Parliament wants the Bill to be brought to the House by 30 November 2022, as the principles of the proposed Bill were approved by Cabinet.
However, the opposition believes this must be reason enough to motivate people to register and remove Zanu PF from power.
“People are duty bound to be unpatriotic to those which assault their personal and collective interests. Enacting draconian laws cannot stop change when it is due, it can only expedite the process. This is yet another reason why people should register to vote in 2023 and actually vote as a patriotic act for their country,” said ZAPU spokesperson, Msongelwa Ndlovu, in an interview with CITE.
Ndlovu noted that patriotism should come naturally and pointed out people were ‘naturally patriotic to systems that served their personal and collective interests’.
“As ZAPU we have no doubt that the so-called Patriotic Bill is a well-orchestrated assault on people’s rights, especially freedom of expression. The governing party unfortunately does not distinguish between Zanu PF, the government and the country Zimbabwe. To them, all is one and the same thing which is a tragedy and the lowest levels of lack of sophistication because patriotism should never be legislated,” he said.
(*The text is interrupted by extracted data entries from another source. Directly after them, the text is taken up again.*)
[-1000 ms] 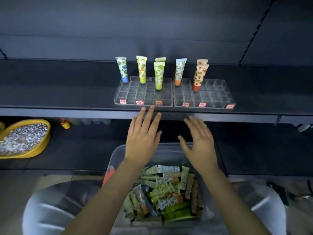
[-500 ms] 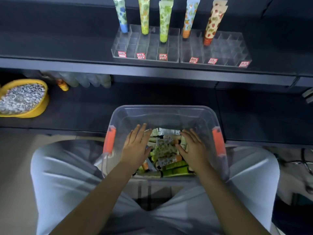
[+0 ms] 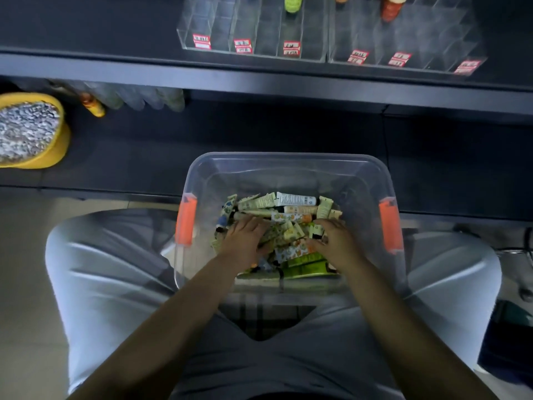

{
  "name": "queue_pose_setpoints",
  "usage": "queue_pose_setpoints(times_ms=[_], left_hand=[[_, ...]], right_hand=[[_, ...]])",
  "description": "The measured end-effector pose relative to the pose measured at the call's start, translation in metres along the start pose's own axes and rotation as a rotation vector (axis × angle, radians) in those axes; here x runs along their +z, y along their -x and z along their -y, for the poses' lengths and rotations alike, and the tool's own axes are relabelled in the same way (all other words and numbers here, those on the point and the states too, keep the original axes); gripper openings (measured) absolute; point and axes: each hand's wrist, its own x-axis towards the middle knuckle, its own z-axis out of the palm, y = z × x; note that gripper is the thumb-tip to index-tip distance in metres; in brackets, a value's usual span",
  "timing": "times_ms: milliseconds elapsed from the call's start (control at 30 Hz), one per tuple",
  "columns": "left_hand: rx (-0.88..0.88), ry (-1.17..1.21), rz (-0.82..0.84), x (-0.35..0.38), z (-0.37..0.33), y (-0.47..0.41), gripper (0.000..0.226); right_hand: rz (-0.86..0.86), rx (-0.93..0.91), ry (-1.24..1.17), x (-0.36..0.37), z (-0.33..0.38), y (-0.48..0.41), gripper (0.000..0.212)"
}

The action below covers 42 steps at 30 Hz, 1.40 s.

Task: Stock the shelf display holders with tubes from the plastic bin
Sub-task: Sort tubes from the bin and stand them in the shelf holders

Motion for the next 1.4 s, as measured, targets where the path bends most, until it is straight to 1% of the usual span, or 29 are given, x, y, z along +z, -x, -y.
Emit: queue_pose_setpoints(times_ms=[67, 167, 267, 400, 500, 667, 867, 967, 1033, 1167, 1300, 1400], left_hand=[[0.001, 0.04, 0.044, 0.003, 0.0, -0.007, 0.061], [-0.016, 0.091, 0.048, 0.005, -0.002, -0.017, 0.057], [-0.066, 0.212, 0.014, 0.006, -0.004, -0.025, 0.047], [-0.12, 0.328, 0.003, 0.006, -0.008, -0.033, 0.035], [-0.121, 0.359, -0.005, 0.008, -0.014, -0.037, 0.031], [-0.105, 0.343, -0.027, 0.012, -0.024, -0.043, 0.031], [-0.218, 0.441, -0.013, 0.009, -0.024, -0.048, 0.028], [-0.271, 0.585, -0.005, 0.005, -0.015, -0.045, 0.027], [-0.273, 0.709, -0.029, 0.005, -0.006, -0.041, 0.023], [-0.246, 0.852, -0.058, -0.008, -0.007, -0.029, 0.016], [-0.259, 0.961, -0.046, -0.016, -0.006, -0.019, 0.013], [-0.261, 1.021, -0.084, -0.02, -0.007, -0.013, 0.013]], right_hand=[[0.053, 0.052, -0.038, 0.001, -0.004, -0.003, 0.056], [0.09, 0.123, -0.106, 0.0, -0.008, -0.007, 0.053], [0.066, 0.107, -0.089, -0.002, -0.008, -0.009, 0.046], [0.111, 0.111, -0.112, -0.003, -0.009, -0.01, 0.04], [0.107, 0.095, -0.129, -0.002, -0.01, -0.011, 0.036], [0.119, 0.121, -0.198, 0.002, -0.016, -0.013, 0.028], [0.154, 0.036, -0.114, 0.004, -0.02, -0.016, 0.025], [0.177, 0.045, -0.084, 0.007, -0.019, -0.018, 0.024], [0.174, 0.047, -0.059, 0.009, -0.019, -0.021, 0.025], [0.183, 0.029, 0.049, 0.009, -0.014, -0.022, 0.029], [0.176, 0.019, 0.134, 0.007, -0.009, -0.021, 0.023], [0.182, -0.001, 0.166, 0.006, -0.007, -0.021, 0.019]])
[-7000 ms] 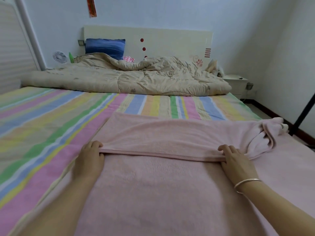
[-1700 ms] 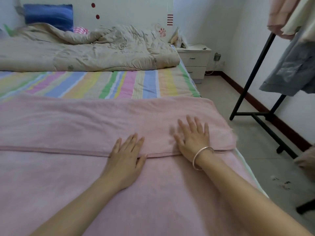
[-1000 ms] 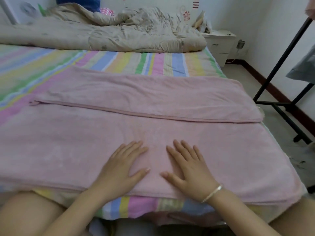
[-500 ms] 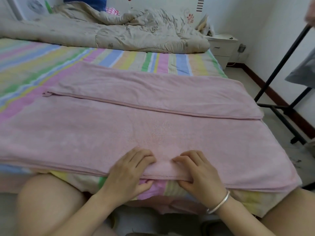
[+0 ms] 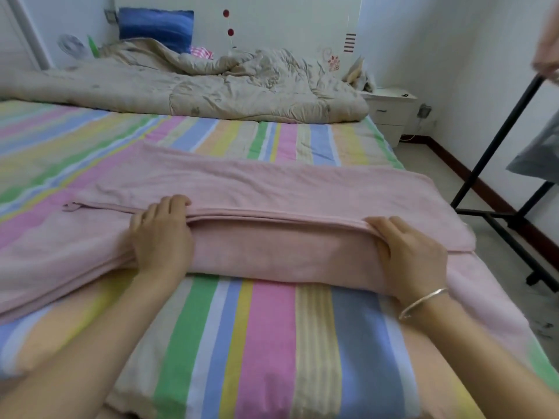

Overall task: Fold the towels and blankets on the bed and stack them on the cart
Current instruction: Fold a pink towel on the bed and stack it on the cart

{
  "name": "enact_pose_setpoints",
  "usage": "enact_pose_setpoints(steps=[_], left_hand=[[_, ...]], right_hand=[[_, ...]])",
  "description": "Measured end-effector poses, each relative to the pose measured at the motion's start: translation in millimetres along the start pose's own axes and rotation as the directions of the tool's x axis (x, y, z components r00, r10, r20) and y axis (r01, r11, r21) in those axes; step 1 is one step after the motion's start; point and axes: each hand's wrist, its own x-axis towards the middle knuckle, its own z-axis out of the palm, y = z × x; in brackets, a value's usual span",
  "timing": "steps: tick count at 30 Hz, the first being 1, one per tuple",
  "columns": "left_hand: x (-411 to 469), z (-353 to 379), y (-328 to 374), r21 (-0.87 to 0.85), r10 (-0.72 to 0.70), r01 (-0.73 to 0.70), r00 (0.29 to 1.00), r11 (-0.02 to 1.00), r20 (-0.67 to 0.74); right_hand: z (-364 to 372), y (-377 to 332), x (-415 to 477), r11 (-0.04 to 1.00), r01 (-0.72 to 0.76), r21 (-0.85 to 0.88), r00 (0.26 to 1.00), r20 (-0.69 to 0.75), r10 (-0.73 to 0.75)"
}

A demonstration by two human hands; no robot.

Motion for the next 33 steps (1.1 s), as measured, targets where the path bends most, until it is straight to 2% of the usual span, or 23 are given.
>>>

A legal expert, Dr Vusumuzi Sibanda, highlighted that instead of promoting harsh laws, parliament’s focus must be aligning existing laws with the Constitution in order to promote and uphold human rights in Zimbabwe.
“This proposed Patriotic Bill serves to punish individuals, civil society organisations and political activists who say contrary to what is wanted by the state. This is worrisome to human rights activists whose role is to speak, highlight and bring attention to human rights violations,” he said.
Political analyst, Patrick Ndlovu, concurred that Zanu PF was failing to separate itself from government structures as it wanted to be in control of national processes.
“We have a problem where Zanu PF is failing to distinguish itself from the government. Therefore, they are trying to shut down voices of criticism. Once you criticise an MP who is a minister, they will think you are attacking the government,” he said.
“By wanting this law, Zanu PF is taking itself out of criticism and is shutting down the country’s democratic space and freedom of expression.”
The analyst urged opposition MPs to consider fighting this proposed law in court if they fail to do so in Parliament.
“MPs must not be place keepers but fight this actively in the courts too. The legislature and courts should be able to hold the executive to account because these are supposed to be powerful arms that stop the executive from making wrong decisions,” he said.
Civic society groups have also argued that the Patriotic Bill when read together with the proposed changes to the Private Voluntary Organisations (PVO) Act indicate attempts to stifle their activities, therefore, undermining their watchdog role in promoting democracy, good governance, accountability and independent monitoring of government officials.